ところで、日本のファンの間では、アメリカの伝統音楽をロックンロールへ取り入れたロック・バンドの代表格としてシンボル的に扱われている感のあるザ・バンドだが、筆者の個人的な体験によれば、米国におけるザ・バンドの人気は、同時代のグレイトフル・デッドやオールマン・ブラザース・バンドなどと比較しても決して高いとは言えないようである。
カントリーやブルースなどの音楽スタイルをほぼストレートに生かし切ることで伝統音楽の美しさを伝えてきたグレイトフル・デッドらに対して、ザ・バンドの作品には、伝統的な音楽スタイルをありのままに生かして作り上げたと言い切れるナンバーがきわめて少ない。すなわち、一聴して明らかなほどにカントリーやブルースのスタイルに依拠して創作されたと感じられる楽曲がザ・バンドのオリジナル曲にはほとんど見当たらないのであり、このことが、ザ・バンドの意外とも思える米国でのポピュラリティの低さの一因ではないかと考えられる。
彼らの音楽スタイルにおける前記のような特徴は、メンバーの大半がカナダの出身者であるというザ・バンドの沿革的な背景にもその遠因があるのかもしれないが、いずれにせよ、彼らの作品は、伝統音楽のスタイルを単純に自らの曲作りに取り入れたと言えるほど安易なタイプのものではない。ザ・バンドの音楽は、その作者あるいは演奏者としての各メンバーのスピリチュアルな要素が個々の作品に色濃く刻印されるところにその本質が見い出されると言うべきであり、「アイ・シャル・ビー・リリースト」においても、その特徴は十分に生かされていると断言してよいであろう。
[モア・インフォメーション]
アルバム「ミュージック・フロム・ビッグ・ピンク」には、「アイ・シャル・ビー・リリースト」と並ぶザ・バンドの代表曲「ザ・ウェイト」が含まれている。

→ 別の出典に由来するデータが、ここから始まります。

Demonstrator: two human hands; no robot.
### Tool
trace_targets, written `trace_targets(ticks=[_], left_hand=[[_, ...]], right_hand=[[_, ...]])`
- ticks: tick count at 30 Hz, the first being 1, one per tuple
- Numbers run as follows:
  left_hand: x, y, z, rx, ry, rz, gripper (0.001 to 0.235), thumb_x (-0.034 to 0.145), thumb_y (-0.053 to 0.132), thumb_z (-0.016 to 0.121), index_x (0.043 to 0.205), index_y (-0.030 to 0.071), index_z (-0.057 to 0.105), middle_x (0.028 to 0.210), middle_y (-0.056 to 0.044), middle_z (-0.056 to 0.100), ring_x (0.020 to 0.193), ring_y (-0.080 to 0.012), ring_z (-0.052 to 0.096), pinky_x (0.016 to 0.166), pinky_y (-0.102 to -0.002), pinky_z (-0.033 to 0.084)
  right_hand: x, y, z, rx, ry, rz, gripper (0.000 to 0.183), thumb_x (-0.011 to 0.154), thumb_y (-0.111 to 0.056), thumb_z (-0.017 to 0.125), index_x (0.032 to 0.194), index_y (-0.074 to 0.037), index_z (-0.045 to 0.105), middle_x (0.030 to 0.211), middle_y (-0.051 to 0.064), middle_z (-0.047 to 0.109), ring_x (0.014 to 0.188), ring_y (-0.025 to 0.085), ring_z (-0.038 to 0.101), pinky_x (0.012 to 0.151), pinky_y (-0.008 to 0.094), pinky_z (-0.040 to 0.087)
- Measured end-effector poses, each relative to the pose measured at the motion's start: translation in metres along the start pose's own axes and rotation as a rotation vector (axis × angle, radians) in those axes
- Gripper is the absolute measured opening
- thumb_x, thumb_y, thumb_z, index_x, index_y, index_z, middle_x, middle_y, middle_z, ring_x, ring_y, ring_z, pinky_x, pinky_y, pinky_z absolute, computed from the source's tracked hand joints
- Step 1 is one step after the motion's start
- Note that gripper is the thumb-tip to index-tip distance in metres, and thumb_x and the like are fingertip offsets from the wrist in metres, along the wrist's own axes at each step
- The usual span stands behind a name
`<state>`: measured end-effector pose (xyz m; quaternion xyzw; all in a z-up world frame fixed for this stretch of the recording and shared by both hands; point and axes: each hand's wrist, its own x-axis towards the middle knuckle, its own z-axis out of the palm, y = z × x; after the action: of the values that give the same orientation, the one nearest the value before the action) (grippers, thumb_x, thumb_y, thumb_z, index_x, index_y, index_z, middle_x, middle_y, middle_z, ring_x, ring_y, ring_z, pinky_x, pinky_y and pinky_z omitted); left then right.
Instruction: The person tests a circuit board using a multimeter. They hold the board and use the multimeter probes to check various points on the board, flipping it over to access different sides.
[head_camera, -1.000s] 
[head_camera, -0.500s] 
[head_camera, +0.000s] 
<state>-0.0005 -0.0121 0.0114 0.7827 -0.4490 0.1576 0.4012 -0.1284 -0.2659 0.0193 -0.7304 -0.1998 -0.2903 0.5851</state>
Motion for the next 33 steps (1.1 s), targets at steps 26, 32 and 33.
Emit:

ロビー・ロバートスンが作曲した「ザ・ウェイト」は、デニス・ホッパー監督の米国映画「イージーライダー」の中で使用されるなど、ロック・スタンダードの一つとして今日でも人気の高いナンバーである。
デビュー後のザ・バンドは、「ザ・バンド」(1969年)、「カフーツ」(1971年)、「南十字星」(1975年) などのクオリティの高いアルバムを発表し続け、1976年にサンフランシスコのウィンターランドで行われたコンサート「ラスト・ワルツ」を最後に、グループの解散を表明した。
「ラスト・ワルツ」には、ザ・バンドのメンバーのほか、ボブ・ディラン、エリック・クラプトン、ヴァン・モリソン、ニール・ヤング他の錚々たるアーティストが顔をそろえ、ザ・バンドが同時代のロック・ミュージシャンに与えた影響力の大きさをうかがわせるとともに、このコンサートそのものが70年代のロックシーンにおけるエポック・メイキングなイベントとして語り継がれることとなった。(「ラスト・ワルツ」は、「タクシードライバー」などで知られるマーティン・スコセッシ監督により同名映画として映像化されている)
なお、グループとしての活動のみならず、ロビー・ロバートスンがジェシ・ウィンチェスター (1970年リリースの「ジェシ・ウィンチェスター」)、リック・ダンコがボビー・チャールズ (1972年リリースの「ボビー・チャールズ」) のアルバムをそれぞれプロデュースするなど、ザ・バンドの各メンバーが才能あるアーティストの発掘と紹介のために尽力していることを付け加えておきたい。